Print exactly the lines below between the line containing "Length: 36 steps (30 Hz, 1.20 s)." and the line containing "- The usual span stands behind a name", counting both of those lines. Leave pictures out.

== Provided data

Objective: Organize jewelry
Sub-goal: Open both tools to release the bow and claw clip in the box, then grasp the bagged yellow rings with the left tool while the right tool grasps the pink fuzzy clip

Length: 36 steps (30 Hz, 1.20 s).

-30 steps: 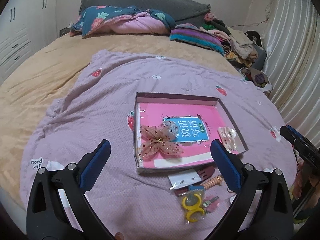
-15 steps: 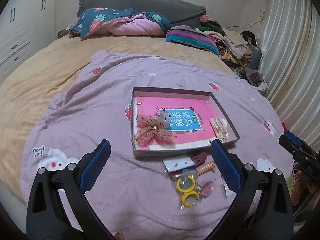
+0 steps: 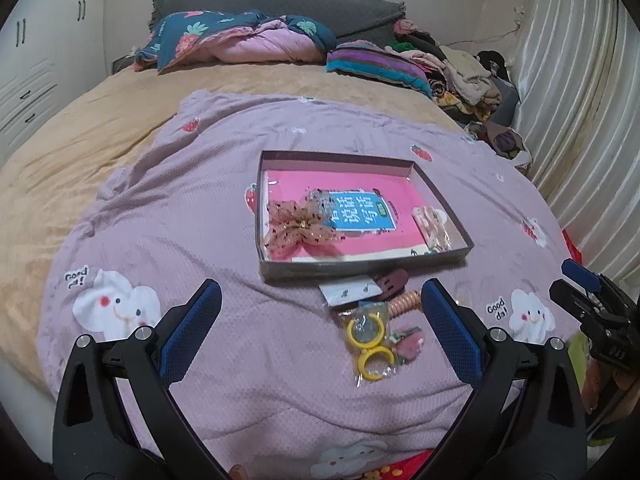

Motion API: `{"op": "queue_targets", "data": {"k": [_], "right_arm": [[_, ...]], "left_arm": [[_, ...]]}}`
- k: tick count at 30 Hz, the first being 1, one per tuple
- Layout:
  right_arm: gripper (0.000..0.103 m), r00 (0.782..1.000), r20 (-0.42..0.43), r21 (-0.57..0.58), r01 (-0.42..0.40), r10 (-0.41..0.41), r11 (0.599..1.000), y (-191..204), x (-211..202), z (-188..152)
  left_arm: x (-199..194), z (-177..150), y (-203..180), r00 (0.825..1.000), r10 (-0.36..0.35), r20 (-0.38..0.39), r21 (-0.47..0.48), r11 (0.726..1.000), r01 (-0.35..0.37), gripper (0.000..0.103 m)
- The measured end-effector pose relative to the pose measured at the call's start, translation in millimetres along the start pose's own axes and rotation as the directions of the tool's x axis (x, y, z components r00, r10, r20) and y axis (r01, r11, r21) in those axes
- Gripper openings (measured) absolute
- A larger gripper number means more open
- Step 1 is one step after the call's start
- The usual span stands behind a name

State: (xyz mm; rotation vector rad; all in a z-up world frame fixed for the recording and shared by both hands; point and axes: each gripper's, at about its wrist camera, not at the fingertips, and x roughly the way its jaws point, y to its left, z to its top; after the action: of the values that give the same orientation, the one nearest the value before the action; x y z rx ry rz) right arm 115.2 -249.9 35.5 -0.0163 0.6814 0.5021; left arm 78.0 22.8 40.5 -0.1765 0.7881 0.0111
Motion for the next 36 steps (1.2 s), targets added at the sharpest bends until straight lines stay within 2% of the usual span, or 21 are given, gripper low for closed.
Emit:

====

Answer to this exercise:
Length: 36 steps (30 Hz, 1.20 s).

-30 steps: 
-15 steps: 
+0 steps: 

Motion API: `{"op": "queue_targets", "data": {"k": [_], "right_arm": [[_, ...]], "left_arm": [[_, ...]]}}`
- k: tick count at 30 Hz, the first being 1, one per tuple
- Layout:
  right_arm: gripper (0.000..0.103 m), r00 (0.782..1.000), r20 (-0.42..0.43), r21 (-0.57..0.58), r01 (-0.42..0.40), r10 (-0.41..0.41), r11 (0.599..1.000), y (-191..204), x (-211..202), z (-188..152)
  left_arm: x (-199..194), z (-177..150), y (-203..180), r00 (0.825..1.000), r10 (-0.36..0.35), r20 (-0.38..0.39), r21 (-0.47..0.48), r11 (0.726..1.000), r01 (-0.35..0.37), gripper (0.000..0.103 m)
- The measured end-effector pose relative to the pose measured at the call's start, translation in millimetres along the start pose's own axes and rotation as the directions of the tool's x axis (x, y, z components r00, r10, r20) and y axis (r01, r11, r21) in those axes
- Gripper openings (measured) absolute
- A larger gripper number means more open
- Step 1 is one step after the call's start
- The usual span stands behind a name

That wraps up the answer.